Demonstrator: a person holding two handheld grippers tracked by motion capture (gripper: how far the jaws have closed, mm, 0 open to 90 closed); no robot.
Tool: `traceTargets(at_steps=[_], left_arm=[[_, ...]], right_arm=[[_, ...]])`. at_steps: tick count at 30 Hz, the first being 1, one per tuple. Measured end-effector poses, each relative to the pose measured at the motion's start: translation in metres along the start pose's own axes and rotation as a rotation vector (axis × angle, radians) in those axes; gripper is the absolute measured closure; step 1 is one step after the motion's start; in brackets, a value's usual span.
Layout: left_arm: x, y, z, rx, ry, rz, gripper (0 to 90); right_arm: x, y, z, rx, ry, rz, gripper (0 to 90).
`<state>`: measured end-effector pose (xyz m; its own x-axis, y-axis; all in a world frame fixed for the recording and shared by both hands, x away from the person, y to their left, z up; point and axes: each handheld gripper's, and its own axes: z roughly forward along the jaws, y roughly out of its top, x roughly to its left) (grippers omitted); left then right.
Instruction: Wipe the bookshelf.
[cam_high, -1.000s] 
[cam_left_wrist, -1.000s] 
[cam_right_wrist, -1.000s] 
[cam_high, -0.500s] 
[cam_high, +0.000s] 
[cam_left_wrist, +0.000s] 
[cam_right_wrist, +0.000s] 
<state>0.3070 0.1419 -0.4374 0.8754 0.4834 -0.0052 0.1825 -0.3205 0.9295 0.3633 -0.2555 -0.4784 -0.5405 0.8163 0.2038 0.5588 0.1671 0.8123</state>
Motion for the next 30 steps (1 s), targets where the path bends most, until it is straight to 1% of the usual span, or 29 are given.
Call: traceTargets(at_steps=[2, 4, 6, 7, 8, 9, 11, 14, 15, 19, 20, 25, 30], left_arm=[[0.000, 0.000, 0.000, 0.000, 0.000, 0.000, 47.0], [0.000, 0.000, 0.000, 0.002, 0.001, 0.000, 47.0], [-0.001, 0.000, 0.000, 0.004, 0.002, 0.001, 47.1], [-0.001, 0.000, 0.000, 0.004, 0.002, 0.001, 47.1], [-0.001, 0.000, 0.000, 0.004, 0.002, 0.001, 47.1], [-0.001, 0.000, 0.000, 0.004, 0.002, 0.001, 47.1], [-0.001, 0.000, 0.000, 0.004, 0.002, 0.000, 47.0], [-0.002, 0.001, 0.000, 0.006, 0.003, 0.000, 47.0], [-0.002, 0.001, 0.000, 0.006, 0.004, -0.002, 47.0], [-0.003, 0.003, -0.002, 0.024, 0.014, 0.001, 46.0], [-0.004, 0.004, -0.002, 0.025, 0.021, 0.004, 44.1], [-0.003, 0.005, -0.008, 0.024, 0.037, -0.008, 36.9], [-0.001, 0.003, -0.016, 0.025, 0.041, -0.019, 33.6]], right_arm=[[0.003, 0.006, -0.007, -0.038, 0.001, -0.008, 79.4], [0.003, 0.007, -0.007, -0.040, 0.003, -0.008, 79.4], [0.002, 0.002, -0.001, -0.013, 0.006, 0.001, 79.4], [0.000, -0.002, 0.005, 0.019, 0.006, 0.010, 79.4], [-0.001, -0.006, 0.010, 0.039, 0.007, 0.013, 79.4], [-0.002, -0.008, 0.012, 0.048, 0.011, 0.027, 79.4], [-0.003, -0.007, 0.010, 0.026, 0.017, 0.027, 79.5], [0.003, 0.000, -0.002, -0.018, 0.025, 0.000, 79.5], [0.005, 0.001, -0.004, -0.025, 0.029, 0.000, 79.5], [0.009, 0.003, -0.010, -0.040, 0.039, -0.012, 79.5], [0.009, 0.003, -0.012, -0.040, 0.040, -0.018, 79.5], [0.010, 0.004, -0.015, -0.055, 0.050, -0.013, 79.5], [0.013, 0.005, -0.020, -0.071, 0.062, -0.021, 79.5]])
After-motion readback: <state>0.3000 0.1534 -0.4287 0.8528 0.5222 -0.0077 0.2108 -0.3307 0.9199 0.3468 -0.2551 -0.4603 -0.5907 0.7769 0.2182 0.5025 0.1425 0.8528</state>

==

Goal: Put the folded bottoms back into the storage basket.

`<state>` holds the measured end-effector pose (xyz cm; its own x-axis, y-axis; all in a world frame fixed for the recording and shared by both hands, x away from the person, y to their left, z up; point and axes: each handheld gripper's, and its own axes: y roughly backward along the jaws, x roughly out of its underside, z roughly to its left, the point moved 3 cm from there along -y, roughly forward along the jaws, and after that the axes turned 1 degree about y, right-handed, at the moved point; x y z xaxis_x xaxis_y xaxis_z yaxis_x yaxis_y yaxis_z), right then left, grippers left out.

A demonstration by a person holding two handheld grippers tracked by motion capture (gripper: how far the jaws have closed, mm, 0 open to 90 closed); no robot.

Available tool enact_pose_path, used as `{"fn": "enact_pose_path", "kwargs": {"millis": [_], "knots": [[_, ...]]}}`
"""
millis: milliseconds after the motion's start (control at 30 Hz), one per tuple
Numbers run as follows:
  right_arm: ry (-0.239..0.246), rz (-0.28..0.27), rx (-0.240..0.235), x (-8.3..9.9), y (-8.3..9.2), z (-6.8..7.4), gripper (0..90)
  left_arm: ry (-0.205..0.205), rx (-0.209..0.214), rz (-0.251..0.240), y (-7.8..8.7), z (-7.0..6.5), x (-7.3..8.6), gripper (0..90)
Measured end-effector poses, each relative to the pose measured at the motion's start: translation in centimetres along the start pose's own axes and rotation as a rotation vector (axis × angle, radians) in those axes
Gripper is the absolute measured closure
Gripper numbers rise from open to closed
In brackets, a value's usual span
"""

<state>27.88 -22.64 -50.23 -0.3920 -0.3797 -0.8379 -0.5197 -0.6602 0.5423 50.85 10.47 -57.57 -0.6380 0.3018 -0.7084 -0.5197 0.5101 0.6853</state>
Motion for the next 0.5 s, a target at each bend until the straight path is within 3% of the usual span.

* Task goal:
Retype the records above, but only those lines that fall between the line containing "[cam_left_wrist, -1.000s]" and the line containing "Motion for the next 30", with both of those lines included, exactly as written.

* Answer section:
[cam_left_wrist, -1.000s] 
[cam_right_wrist, -1.000s] 
[cam_high, -0.500s] 
[cam_high, +0.000s] 
[cam_left_wrist, +0.000s] 
[cam_right_wrist, +0.000s] 
<state>0.3070 0.1419 -0.4374 0.8754 0.4834 -0.0052 0.1825 -0.3205 0.9295 0.3633 -0.2555 -0.4784 -0.5405 0.8163 0.2038 0.5588 0.1671 0.8123</state>
Motion for the next 30 steps (1 s), targets where the path bends most, until it is straight to 1% of the usual span, or 29 are given.

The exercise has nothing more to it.